■ **YOUR TASK**:
Repeat exactly, and only, the lines below starting at the line that contains "Mark the region" and ending at the line that contains "[(13, 125), (60, 158), (81, 69)]", inclusive of both.
(EXCERPTED RECORDS begins)
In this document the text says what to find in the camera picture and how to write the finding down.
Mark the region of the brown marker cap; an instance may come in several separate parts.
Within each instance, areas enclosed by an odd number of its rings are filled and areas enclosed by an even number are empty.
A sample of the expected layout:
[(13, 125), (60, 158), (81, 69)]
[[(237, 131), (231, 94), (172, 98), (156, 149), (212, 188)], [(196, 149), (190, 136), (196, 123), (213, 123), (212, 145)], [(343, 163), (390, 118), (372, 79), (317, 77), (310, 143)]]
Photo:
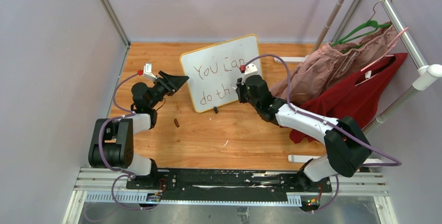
(EXCERPTED RECORDS ends)
■ **COMPLETED TASK**:
Mark the region of the brown marker cap; an instance may come in several separate parts.
Within each instance, areas enclosed by an odd number of its rings are filled and areas enclosed by an even number are empty.
A sample of the expected layout:
[(13, 125), (60, 158), (81, 69)]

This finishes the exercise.